A major challenge with the prognosis and treatment of AL amyloidosis is high diversity of antibodies among individuals26. Although there are methods for high-throughput sequencing of antibody repertoires, it is not feasible to experimentally determine the amyloidogenicity for each antibody. Hence, it is necessary to develop computational algorithms for fast and accurate prediction of aggregating light chains. Computational algorithms currently available to the scientific community need improvement since they are not efficient enough to determine the solubility of the antibodies and show weak correlation with conformational stability in some cases24. David et al.27 have previously developed a method based on Bayesian classifier and decision trees to predict the light chain amyloidogenesis using sequence information. Liaw et al.28 proposed a method using Random Forests classifier with dipeptide composition, which discriminated amyloidogenic and non-amyloidogenic antibody light chains.

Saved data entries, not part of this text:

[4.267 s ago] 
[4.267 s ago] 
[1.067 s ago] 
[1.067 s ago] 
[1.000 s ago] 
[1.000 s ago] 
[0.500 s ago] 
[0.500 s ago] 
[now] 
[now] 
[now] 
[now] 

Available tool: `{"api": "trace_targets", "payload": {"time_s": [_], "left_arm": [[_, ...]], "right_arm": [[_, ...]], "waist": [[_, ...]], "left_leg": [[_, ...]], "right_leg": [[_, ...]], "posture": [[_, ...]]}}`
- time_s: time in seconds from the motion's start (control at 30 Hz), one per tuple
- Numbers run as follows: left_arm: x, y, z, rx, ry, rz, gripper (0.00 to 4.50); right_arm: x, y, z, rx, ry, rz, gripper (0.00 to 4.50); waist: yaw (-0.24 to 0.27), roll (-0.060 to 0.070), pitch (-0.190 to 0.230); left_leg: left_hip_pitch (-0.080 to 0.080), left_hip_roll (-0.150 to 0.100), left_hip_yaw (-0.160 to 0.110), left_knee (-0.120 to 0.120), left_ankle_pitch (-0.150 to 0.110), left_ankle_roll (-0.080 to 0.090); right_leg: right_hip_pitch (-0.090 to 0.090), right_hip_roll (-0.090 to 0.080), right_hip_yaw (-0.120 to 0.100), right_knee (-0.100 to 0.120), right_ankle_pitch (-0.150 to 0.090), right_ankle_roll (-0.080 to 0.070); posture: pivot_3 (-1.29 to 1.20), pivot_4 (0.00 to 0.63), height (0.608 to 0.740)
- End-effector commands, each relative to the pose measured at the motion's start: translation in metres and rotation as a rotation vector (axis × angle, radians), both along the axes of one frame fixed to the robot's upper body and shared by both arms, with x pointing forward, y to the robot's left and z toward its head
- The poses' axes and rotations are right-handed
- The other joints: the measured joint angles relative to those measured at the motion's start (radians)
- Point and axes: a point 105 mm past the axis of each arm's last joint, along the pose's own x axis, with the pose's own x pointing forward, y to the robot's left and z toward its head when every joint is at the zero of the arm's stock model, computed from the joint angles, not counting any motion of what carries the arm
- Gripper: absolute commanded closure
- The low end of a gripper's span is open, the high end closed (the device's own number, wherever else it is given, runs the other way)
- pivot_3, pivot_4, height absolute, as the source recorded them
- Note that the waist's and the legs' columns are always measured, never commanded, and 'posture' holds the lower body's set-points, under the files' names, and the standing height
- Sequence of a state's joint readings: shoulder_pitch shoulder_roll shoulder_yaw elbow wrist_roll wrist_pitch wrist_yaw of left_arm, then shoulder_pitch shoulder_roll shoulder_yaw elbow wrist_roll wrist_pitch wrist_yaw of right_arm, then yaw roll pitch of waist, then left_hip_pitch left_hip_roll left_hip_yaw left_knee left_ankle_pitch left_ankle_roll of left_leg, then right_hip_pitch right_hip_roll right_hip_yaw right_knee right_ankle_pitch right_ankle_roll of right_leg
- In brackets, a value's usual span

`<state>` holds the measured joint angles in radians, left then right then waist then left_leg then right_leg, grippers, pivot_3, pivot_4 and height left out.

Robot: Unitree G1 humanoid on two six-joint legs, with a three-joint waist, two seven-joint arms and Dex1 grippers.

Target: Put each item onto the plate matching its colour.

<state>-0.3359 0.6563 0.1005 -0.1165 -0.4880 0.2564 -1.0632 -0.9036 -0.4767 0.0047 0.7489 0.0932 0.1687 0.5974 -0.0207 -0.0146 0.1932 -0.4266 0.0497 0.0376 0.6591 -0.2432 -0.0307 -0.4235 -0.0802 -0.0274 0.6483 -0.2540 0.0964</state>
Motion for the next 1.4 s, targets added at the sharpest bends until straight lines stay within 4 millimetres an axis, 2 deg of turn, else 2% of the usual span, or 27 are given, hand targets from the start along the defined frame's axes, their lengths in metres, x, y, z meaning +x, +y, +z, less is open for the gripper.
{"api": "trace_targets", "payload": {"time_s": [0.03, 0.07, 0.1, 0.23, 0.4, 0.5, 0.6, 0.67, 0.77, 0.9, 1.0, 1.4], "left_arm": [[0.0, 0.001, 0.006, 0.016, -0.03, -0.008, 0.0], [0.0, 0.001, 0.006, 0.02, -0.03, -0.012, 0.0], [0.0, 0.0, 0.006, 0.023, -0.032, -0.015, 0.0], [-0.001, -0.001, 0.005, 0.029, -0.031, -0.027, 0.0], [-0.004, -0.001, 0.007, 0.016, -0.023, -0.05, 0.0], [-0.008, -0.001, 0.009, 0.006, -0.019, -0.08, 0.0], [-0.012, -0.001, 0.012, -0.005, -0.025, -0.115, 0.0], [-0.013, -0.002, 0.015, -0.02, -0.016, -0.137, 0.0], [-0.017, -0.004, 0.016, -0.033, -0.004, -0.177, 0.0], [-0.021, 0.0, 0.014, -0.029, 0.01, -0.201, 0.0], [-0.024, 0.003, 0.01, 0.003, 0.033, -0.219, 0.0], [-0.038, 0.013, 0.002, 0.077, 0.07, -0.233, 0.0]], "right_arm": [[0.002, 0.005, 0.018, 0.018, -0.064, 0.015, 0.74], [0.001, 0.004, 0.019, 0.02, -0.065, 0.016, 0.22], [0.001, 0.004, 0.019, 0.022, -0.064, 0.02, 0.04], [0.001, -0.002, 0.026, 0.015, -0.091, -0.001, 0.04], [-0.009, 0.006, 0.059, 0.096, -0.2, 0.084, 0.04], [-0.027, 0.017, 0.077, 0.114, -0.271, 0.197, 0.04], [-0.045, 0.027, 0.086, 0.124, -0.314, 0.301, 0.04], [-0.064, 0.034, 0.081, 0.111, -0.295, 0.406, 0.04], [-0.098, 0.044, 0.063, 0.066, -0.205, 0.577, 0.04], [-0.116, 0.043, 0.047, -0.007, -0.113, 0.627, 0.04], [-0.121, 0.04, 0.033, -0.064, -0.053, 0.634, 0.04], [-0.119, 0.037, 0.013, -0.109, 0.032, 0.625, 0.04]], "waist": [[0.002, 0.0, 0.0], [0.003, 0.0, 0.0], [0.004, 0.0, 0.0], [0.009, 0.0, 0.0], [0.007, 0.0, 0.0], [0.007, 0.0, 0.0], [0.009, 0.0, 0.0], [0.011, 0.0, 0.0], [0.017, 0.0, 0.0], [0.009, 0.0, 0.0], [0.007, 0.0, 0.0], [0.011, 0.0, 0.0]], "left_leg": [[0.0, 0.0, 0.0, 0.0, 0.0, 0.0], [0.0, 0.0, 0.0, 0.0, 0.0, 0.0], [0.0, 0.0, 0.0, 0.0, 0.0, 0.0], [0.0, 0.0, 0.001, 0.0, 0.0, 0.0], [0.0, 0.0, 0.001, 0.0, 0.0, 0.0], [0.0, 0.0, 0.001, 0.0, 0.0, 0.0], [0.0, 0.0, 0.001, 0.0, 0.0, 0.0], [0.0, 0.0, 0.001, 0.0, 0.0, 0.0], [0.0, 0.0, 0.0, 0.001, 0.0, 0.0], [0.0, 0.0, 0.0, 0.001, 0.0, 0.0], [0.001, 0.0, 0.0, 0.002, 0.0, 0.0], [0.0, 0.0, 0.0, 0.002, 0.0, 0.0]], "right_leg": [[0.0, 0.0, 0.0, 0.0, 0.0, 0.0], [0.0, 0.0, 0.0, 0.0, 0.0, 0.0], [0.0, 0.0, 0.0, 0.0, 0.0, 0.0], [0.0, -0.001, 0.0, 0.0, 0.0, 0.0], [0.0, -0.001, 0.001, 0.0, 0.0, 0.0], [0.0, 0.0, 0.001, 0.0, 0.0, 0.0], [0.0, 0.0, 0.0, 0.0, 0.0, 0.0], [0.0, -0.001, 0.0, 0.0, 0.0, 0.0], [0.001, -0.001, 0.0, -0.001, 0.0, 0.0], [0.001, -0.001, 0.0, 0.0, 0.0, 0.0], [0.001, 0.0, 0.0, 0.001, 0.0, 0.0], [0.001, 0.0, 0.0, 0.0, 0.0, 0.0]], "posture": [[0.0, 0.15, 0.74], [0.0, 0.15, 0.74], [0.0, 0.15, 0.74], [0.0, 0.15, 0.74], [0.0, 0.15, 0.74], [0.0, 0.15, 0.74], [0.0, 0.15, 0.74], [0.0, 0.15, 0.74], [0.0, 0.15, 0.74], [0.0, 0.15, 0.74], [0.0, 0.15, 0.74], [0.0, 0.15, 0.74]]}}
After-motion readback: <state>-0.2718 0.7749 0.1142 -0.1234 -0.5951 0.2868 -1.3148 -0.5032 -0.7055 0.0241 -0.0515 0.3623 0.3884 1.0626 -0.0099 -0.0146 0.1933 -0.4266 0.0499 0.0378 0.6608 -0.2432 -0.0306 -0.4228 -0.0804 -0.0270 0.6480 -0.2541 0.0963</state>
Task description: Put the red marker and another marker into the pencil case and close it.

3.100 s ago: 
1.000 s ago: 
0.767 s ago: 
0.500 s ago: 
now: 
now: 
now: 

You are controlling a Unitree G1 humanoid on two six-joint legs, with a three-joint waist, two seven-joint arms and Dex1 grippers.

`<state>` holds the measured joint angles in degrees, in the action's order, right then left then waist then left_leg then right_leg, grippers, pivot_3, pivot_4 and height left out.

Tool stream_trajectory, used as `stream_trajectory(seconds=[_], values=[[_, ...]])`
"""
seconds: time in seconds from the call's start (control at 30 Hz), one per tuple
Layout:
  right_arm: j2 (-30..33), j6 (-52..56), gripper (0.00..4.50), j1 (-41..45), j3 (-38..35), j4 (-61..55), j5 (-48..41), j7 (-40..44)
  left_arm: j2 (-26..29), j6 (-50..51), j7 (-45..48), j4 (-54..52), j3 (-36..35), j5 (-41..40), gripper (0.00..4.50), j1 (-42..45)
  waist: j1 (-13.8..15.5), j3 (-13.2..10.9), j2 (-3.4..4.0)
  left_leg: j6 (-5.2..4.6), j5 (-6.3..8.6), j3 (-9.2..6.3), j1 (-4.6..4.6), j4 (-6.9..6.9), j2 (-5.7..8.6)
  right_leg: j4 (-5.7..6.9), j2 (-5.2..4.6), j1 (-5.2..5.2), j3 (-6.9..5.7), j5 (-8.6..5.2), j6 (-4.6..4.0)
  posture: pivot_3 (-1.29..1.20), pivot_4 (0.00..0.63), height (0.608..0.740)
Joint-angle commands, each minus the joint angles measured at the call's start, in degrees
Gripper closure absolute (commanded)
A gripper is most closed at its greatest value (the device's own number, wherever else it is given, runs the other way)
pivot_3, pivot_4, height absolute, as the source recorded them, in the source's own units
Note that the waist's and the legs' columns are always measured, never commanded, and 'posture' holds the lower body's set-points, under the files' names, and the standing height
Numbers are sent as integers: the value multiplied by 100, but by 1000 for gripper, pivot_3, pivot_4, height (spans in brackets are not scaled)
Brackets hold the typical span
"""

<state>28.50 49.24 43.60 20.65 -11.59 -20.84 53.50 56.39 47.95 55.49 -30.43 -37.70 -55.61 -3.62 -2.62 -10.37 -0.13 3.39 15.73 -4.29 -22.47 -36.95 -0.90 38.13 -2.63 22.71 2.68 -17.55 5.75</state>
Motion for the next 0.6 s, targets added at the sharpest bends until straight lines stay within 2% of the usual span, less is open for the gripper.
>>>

In this study, we have analyzed the amino acid sequences from variable domains (VL) of 348 amyloidogenic and 1480 non-amyloidogenic antibody light chains available in AL-Base29. These VL sequences belong to both κ and λ isotypes. The sequence conservation analysis using Shannon entropy and aggregation propensity analysis using conventional aggregation related features (charge, hydrophobicity and disorderness) revealed that light chain variable (VL) domains of kappa (κ) isotype have lower inherent aggregation propensity but greater sequence conservation among the amyloidogenic light chains in comparison with the non-amyloidogenic ones. On the other hand, the variable domains of lambda (λ) isotype have higher inherent aggregation propensity and similar levels of sequence conservation levels within the amyloidogenic and non-amyloidogenic light chain datasets. Furthermore, we have developed a machine learning model, “VLAmY-Pred”, to predict amyloidogenic and non-amyloidogenic variable region (VL) sequences of the light chain. Our method showed a prediction accuracy of 79.7%, with an area under the curve (AUC) value of 0.88 on the complete dataset. We benchmarked other APR prediction algorithms on the antibody dataset and analyzed the aggregation propensity, APR location, and gatekeeper residues.

Materials and methods

Dataset used in the study

Bodi et al.29 have developed a database called “Amyloid light chain database” (AL-Base), which contains amino acid or translated mRNA sequences of variable region of light chain (VL) from patients suffering from light chain amyloidosis, multiple myeloma and other healthy Individuals. The database is classified into amyloid plasma cell disorder (AL-PCD), other plasma cell disorder (other-PCD) and non-plasma cell disorder (non-PCD) (http://albase.bumc.bu.edu/aldb). The light chain sequences classified as other-PCD and non-PCD are considered non-amyloidogenic in the current analysis. However, it is important to note that non-PCD light chains may form amyloids if their concentrations increase to levels greater than the physiological level over a period of time. Increase in concentration is unlikely to affect amyloidogenicity of other-PCD light chains, as it is already present in high concentrations in the patient’s circulatory system.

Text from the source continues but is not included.